Neben den Bildern des Herrn Jesus Christus und seiner allheiligen Mutter gibt es auch Ikonen der Feste und der Heiligen.

Die „Feiertags“ – Ikonen zeigen alle Hauptereignisse aus der Heiligen Geschichte: die Geburt Christi, Taufe Christi, Verkündigung der Jungfrau Maria, Auferstehung Christi und andere. Diese Ikonen wurden auch als „Bibel für Analphabeten“ bezeichnet, weil Analphabeten die Geschichte des Evangelium visuell studierten und sich der göttlichen Offenbarung anschlossen.

Die Ikonen zeigen Erzengel, Schutzengel, Heilige Propheten, Apostel, Märtyrer, Gerechte und Narren in Christi – also alle die im ihren irdischen Leben Christus gedient haben und die jetzt im Himmel für uns beten.
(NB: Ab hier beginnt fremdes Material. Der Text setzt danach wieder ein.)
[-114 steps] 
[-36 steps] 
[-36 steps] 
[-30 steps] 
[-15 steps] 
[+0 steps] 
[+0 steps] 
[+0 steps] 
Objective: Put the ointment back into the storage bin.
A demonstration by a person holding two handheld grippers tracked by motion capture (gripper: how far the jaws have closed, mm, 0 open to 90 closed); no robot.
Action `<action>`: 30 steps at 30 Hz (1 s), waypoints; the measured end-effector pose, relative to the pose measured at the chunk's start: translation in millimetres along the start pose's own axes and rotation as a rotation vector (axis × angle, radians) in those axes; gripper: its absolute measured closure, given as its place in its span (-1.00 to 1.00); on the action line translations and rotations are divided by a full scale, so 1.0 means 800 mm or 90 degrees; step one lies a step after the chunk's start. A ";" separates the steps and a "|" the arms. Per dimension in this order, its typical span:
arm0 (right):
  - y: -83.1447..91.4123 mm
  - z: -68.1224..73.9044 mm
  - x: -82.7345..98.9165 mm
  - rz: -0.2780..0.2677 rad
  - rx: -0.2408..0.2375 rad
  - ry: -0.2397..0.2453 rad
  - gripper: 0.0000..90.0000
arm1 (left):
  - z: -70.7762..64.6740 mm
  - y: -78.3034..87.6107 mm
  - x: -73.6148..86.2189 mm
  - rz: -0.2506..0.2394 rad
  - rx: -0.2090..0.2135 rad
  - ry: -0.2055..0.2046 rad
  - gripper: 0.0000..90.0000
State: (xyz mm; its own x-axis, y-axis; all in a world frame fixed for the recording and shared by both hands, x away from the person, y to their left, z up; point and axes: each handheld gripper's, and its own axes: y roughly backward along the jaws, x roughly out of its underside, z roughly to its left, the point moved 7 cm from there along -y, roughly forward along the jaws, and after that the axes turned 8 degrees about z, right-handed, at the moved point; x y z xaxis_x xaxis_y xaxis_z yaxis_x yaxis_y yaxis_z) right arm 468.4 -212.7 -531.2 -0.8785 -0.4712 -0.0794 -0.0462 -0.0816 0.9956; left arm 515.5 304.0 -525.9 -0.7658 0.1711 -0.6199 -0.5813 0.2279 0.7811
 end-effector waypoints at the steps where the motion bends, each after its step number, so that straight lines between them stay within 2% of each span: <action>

Ein orthodoxer Christ sollte wissen, dass er nicht eine Tafel oder eine Leinwand mit Farben verehrt, sondern Gott, Welcher  darauf dargestellt ist. Christen beten nicht die Ikone an, sondern verehren sie als Schrein, als sichtbares Bild des unsichtbaren Himmels, als Fenster in das Reich Gottes, durch das wir den Herrn, die reinste Muttergottes und seine Heiligen sehen.

Das Schreiben von Ikonen wird von speziellen Kirchenkanonen begleitet. Die Personen, die Ikonen schreiben, werden Ikonenmaler genannt. Es ist auch notwendig zu wissen, dass ein Bild, um eine heilige Ikone zu werden, also ein Werkzeug für die Kommunikation mit den Bewohnern des Himmelreichs, von einem orthodoxen Bischof oder Priester geweiht werden muss, indem spezielle Gebete gelesen werden und die Ikone mit Weihwasser gesegnet wird.

Zum Zeitpunkt der Weihe wird die Ikone mit der Gnade des Heiligen Geistes geweiht, Welche die Ikone heilig macht, also zu einem Abbild, durch welches wir auf das darauf abgebildete Urbild Zutritt haben.